XQuery is a very cool new and upcoming language. It's still not a W3C final recommendation, but Stylus Studio has a great implementation.
With Biztalk and working with XML, I have often found it is nice to scan all the files in a directory and extract some xml tags from each file. XQuery doesn't natively support this, but the following will handle it. Unfortunately, it requires a few lines of Java Code (doesn't seem to support .NET yet).
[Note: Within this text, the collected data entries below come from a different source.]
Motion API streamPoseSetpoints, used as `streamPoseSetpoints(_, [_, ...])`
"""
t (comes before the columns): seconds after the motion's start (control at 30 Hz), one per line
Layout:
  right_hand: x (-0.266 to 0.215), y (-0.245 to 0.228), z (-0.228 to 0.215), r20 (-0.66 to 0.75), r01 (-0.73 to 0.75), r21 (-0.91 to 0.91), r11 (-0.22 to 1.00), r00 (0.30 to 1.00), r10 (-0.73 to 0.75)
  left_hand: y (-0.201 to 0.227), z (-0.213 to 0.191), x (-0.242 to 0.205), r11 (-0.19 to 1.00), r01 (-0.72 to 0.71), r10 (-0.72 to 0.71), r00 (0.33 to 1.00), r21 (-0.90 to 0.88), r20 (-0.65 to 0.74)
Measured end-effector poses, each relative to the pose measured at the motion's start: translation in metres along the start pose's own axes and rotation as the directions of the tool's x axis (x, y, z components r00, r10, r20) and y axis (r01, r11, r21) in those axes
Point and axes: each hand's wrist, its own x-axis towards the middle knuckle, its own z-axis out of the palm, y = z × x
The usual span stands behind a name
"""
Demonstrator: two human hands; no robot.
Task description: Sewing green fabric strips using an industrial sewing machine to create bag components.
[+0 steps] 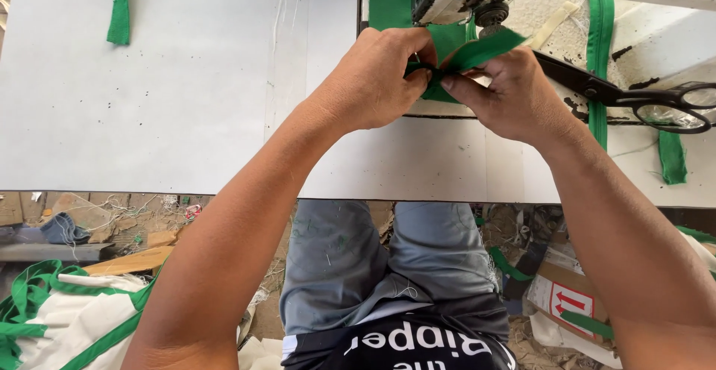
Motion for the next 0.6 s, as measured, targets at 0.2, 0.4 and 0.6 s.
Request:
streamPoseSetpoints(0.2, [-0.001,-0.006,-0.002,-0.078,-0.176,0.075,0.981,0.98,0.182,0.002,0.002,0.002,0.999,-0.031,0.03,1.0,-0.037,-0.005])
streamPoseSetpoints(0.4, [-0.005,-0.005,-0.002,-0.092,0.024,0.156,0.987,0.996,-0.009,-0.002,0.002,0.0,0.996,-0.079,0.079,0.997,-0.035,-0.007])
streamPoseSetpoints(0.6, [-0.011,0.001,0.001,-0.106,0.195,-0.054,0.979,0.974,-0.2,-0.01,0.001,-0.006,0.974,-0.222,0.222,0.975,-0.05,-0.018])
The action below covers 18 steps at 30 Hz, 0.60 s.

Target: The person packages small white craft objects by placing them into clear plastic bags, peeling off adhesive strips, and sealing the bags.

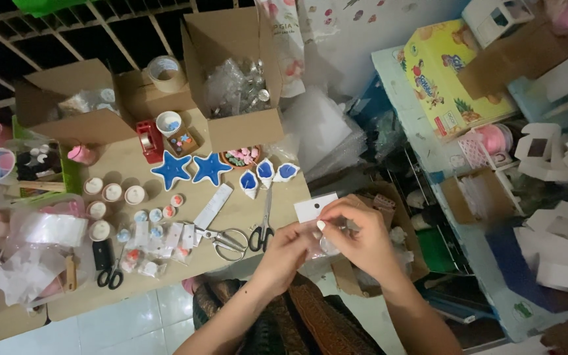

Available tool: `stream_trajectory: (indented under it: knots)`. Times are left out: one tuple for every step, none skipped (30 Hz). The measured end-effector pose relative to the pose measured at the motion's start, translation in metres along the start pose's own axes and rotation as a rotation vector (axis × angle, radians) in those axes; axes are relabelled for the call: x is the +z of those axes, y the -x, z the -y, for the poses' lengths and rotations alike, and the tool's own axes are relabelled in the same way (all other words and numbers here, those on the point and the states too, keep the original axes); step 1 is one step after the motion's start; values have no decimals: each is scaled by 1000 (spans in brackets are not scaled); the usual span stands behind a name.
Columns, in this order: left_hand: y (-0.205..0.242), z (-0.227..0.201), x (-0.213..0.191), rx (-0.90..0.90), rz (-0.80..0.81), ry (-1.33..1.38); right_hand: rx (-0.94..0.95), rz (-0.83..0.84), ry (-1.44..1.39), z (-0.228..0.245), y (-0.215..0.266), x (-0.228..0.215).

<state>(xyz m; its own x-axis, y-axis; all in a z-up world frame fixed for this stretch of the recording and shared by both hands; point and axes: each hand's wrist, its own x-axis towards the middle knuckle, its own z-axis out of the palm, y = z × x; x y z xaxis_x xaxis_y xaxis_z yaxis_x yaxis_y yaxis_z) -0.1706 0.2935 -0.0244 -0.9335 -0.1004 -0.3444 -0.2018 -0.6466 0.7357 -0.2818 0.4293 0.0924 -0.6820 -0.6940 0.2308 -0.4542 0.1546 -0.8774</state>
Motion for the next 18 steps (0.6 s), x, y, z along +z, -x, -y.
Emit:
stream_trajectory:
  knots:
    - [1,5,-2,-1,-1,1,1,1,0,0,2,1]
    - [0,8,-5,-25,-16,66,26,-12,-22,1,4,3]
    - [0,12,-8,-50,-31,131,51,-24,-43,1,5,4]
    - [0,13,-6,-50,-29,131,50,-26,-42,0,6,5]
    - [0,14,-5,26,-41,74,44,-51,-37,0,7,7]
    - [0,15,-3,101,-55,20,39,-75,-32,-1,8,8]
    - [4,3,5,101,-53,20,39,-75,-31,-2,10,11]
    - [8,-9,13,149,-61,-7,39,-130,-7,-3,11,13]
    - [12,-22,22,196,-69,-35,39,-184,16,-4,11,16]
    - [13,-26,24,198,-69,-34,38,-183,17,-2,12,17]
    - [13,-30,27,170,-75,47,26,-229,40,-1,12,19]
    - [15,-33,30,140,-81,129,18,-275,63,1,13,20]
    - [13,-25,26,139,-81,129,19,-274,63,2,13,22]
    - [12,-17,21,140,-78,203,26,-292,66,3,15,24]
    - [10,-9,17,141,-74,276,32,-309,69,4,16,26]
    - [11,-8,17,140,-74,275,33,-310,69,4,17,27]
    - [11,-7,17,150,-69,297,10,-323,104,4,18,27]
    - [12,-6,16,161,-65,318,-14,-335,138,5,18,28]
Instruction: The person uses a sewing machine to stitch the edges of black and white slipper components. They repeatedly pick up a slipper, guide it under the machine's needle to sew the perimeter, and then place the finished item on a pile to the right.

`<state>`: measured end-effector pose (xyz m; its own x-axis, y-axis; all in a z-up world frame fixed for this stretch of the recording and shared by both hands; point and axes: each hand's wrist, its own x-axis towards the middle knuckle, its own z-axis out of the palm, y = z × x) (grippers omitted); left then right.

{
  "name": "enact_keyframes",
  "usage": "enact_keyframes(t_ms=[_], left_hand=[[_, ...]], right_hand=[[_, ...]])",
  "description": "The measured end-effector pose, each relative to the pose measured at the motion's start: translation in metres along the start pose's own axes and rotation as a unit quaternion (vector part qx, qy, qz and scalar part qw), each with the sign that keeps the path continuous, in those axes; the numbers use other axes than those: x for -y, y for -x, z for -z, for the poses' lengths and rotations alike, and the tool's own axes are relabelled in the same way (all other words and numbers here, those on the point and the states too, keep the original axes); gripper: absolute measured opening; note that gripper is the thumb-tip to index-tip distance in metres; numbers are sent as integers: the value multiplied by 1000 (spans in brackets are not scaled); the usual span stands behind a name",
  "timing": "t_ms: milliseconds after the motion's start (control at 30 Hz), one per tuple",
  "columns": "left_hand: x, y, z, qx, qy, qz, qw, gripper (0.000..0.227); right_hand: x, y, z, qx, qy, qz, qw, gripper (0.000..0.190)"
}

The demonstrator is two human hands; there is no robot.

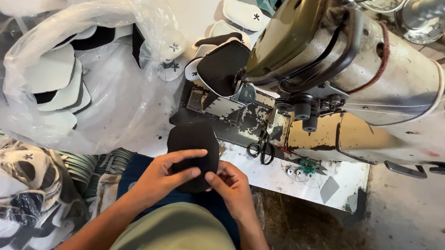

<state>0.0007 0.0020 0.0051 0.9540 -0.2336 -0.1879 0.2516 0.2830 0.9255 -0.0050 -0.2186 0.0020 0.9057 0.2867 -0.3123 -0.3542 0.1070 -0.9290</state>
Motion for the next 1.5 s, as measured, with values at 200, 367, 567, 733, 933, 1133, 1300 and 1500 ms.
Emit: enact_keyframes(t_ms=[200, 367, 567, 733, 933, 1133, 1300, 1500], left_hand=[[-14, -6, -10, 82, -47, 8, 996, 56], [-25, -27, -29, 89, -113, -54, 988, 61], [-34, -63, -61, -28, -209, -154, 965, 67], [-42, -93, -68, -132, -220, -148, 955, 78], [-50, -124, -21, 0, -136, -80, 988, 79], [-72, -136, 4, 87, -103, -42, 990, 75], [-80, -146, 19, 111, -117, -55, 985, 74], [-91, -164, 22, 145, -72, -26, 986, 75]], right_hand=[[17, -9, 6, -67, -24, 32, 997, 37], [37, -32, 23, -123, -20, 61, 990, 31], [70, -89, 34, -163, -7, 18, 986, 27], [73, -139, 33, -176, -139, 60, 973, 31], [59, -137, 31, -198, -120, 149, 961, 34], [49, -117, 19, -138, -140, 161, 967, 31], [43, -111, 12, -145, -134, 144, 970, 27], [48, -116, 9, -149, -134, 139, 970, 25]])
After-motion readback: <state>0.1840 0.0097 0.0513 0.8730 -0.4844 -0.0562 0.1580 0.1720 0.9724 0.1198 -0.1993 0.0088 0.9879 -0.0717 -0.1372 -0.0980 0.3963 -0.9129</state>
declare namespace ext = "FileUtils";
declare function ext:listFiles($path as xs:string) as xs:string* external;
declare variable $dirname as xs:string := "file:///c:/xmltest";
<Sample>
{
for $filename in fn:tokenize(ext:listFiles($dirname), ",")
[fn:matches(., ".xml")]
, $rootel in doc(fn:concat($dirname, "/", fn:encode-for-uri($filename)))
return
<filename name='{$filename}'>
<root>{$rootel//*[local-name()='AdminError']/*[local-name()='CorrelationId'][1]}</root>
</filename>
}
</Sample>
Create a file called: .java - you don't even have to compile it.
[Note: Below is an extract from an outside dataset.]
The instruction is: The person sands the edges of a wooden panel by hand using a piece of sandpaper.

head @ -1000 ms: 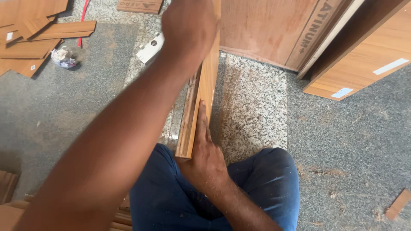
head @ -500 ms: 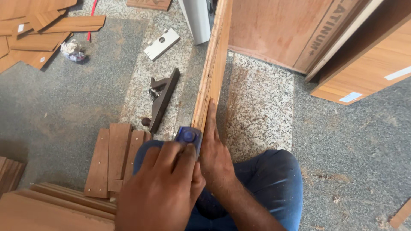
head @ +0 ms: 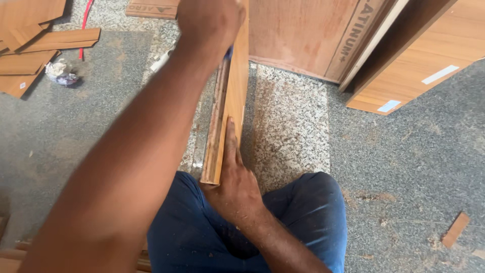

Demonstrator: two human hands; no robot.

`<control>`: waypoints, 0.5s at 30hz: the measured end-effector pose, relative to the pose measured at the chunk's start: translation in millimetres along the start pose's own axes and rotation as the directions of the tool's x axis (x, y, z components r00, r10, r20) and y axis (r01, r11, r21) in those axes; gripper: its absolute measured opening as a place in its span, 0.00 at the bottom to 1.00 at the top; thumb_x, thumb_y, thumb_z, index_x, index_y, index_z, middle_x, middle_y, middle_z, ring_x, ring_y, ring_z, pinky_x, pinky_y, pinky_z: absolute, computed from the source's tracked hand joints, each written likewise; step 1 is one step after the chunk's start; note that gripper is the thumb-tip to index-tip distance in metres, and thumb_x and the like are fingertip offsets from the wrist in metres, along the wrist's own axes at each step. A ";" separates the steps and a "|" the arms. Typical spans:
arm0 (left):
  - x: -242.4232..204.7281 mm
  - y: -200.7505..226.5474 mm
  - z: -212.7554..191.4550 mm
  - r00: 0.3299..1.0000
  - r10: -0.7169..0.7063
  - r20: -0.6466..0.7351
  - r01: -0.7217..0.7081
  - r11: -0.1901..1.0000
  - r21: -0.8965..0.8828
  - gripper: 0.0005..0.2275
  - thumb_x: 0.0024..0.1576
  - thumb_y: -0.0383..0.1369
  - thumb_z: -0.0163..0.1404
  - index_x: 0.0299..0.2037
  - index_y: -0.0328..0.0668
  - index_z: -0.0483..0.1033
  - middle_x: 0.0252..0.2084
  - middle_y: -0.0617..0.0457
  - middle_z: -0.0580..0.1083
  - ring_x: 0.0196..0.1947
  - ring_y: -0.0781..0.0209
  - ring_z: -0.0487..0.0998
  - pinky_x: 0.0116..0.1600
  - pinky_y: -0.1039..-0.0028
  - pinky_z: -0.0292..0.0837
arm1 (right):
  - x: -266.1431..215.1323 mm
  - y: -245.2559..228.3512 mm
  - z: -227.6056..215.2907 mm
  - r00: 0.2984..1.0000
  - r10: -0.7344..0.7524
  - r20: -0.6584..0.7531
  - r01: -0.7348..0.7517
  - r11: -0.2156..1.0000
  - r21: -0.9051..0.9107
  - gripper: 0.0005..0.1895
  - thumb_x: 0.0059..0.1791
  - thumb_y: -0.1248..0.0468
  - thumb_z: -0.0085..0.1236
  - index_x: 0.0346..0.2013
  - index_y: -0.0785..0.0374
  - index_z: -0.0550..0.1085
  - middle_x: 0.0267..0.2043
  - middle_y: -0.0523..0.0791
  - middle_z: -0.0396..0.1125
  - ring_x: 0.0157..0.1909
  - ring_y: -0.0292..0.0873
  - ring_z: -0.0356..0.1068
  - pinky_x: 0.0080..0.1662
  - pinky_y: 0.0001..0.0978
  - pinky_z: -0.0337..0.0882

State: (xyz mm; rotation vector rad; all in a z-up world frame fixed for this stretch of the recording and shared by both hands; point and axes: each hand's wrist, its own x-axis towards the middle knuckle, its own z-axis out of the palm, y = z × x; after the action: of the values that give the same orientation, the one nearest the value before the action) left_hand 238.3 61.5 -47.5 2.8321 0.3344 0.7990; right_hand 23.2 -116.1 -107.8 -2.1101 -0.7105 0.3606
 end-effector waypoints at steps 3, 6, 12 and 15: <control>-76.2 30.6 -84.6 0.917 -0.100 0.386 0.028 0.982 0.189 0.14 0.69 0.33 0.45 0.33 0.33 0.75 0.30 0.42 0.76 0.23 0.59 0.77 0.23 0.69 0.74 | -0.4 4.4 3.5 0.995 -0.084 -0.051 0.083 0.996 -0.009 0.57 0.47 0.59 0.59 0.72 0.72 0.27 0.74 0.72 0.43 0.47 0.68 0.75 0.42 0.51 0.80; -177.2 48.2 -150.8 0.968 0.211 0.134 -0.232 0.959 0.164 0.15 0.62 0.39 0.48 0.50 0.36 0.76 0.51 0.35 0.75 0.46 0.46 0.80 0.35 0.65 0.81 | 3.2 12.0 2.1 0.972 -0.228 -0.064 0.207 0.950 -0.235 0.52 0.50 0.62 0.55 0.73 0.73 0.29 0.73 0.77 0.40 0.55 0.72 0.71 0.39 0.43 0.81; -256.6 49.5 -174.2 0.938 0.099 0.331 -0.137 0.986 0.092 0.17 0.57 0.41 0.50 0.50 0.39 0.77 0.41 0.49 0.74 0.38 0.53 0.77 0.36 0.64 0.79 | 7.5 15.9 -0.8 0.978 0.041 0.206 0.003 0.978 -0.207 0.42 0.54 0.61 0.49 0.74 0.67 0.36 0.76 0.73 0.39 0.53 0.66 0.74 0.42 0.48 0.81; -196.2 47.3 -149.6 0.937 0.057 0.345 -0.124 0.976 0.176 0.14 0.63 0.38 0.50 0.48 0.34 0.78 0.40 0.45 0.75 0.34 0.52 0.78 0.26 0.65 0.77 | 0.9 12.3 5.8 0.968 -0.245 -0.053 0.240 0.967 -0.088 0.45 0.51 0.61 0.54 0.72 0.73 0.39 0.75 0.76 0.38 0.55 0.71 0.72 0.41 0.48 0.81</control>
State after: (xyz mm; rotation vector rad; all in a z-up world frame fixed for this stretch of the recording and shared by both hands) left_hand 3.6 -18.7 -7.4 3.1158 0.2421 0.2918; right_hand 25.5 -117.7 -121.2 -2.0700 -0.9482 0.1310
This is an external function that we call from the XQuery program.
import java.net.*;
import java.io.*;
public class FileUtils
{
public static String listFiles(String root) throws URISyntaxException
{
File f = new File(new URI(root));
String[] list = f.list();
StringBuffer sb = new StringBuffer();
for(int i = 0; i < list.length ; i++)
{
if(sb. length()>0)
sb.append(",");
sb.append(list[i]);
}
return sb.toString();
}
}
NOTE 1: be sure and use the 3 slashes between file:///c:/xmltest.
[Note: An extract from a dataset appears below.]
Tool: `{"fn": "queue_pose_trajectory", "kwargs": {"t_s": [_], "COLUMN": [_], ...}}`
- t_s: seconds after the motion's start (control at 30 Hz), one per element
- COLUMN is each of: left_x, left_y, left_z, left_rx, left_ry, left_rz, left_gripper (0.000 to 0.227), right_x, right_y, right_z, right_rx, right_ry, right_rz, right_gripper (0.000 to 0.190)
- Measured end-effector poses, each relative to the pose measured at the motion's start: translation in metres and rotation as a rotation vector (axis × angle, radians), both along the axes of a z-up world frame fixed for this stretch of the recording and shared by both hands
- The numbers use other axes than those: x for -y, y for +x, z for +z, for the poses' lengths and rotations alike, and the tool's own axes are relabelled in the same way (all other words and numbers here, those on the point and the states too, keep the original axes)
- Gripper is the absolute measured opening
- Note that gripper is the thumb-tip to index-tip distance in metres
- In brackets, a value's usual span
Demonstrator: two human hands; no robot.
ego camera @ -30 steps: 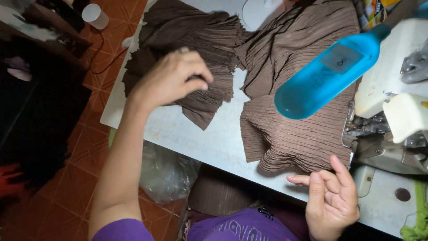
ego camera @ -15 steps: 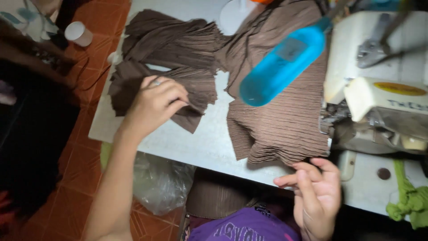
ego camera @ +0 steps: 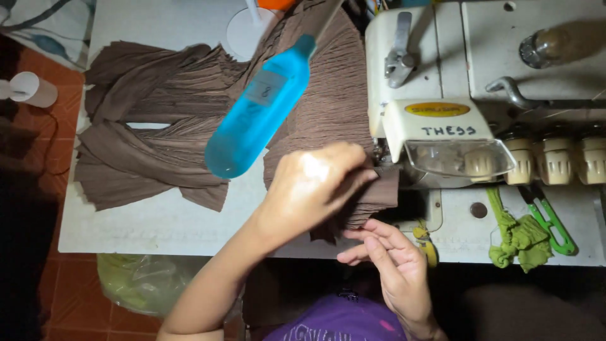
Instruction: Sewing brown pleated fabric strips using an overlock sewing machine
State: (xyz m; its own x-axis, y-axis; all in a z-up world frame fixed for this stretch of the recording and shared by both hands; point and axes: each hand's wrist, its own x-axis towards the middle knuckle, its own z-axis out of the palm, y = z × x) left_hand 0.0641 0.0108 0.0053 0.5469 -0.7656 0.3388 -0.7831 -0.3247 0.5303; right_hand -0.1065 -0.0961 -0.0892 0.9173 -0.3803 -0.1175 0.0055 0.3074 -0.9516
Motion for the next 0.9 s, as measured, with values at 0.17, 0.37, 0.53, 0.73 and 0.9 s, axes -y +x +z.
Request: {"fn": "queue_pose_trajectory", "kwargs": {"t_s": [0.17, 0.37, 0.53, 0.73, 0.9], "left_x": [0.000, -0.003, -0.003, -0.004, -0.013], "left_y": [0.004, 0.008, 0.008, 0.000, 0.004], "left_z": [0.001, -0.001, 0.001, -0.006, -0.008], "left_rx": [-0.037, -0.063, -0.079, 0.140, 0.644], "left_ry": [-0.010, -0.039, -0.028, -0.026, -0.233], "left_rz": [0.043, 0.001, -0.005, 0.068, -0.091], "left_gripper": [0.017, 0.016, 0.016, 0.015, 0.019], "right_x": [0.005, 0.013, 0.028, 0.032, 0.032], "right_y": [0.002, 0.010, 0.025, 0.034, 0.032], "right_z": [0.028, 0.048, 0.063, 0.062, 0.063], "right_rx": [-0.085, 0.124, 0.216, 0.276, 0.270], "right_ry": [-0.166, -0.727, -1.320, -1.457, -1.479], "right_rz": [-0.004, -0.241, -0.304, -0.208, -0.230], "right_gripper": [0.028, 0.018, 0.017, 0.038, 0.031]}}
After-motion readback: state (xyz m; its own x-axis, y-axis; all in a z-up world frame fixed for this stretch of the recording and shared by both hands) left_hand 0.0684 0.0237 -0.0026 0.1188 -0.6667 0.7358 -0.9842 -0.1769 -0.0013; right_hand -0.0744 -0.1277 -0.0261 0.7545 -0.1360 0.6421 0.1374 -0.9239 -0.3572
NOTE 2: the function "fn:encode-for-uri" is used because we were dealing with Biztalk files that had curly braces around the GUID. The special characters in the filenam was causing the XQuery to "choke" without this function.
Here's an example that reads a single file. I needed a quick list of all the credit card expiration dates in a file (this selects only the non-blank ones, then even sorts them). I was trying to figure out if they were YYMM or MMYY.
<html>
{
let $file := doc("ISAFeed.xml")
for $item in $file//viewfmt
where $item/ccardex > ' '
order by $item/ccardex
return <ExpireDate>{$item/ccardex}</ExpireDate>
}
</html>
The above use the FLWR statement (pronounced "flower" and stands for: For/Let/Where/Return. The curly-braces surround substitution of variables.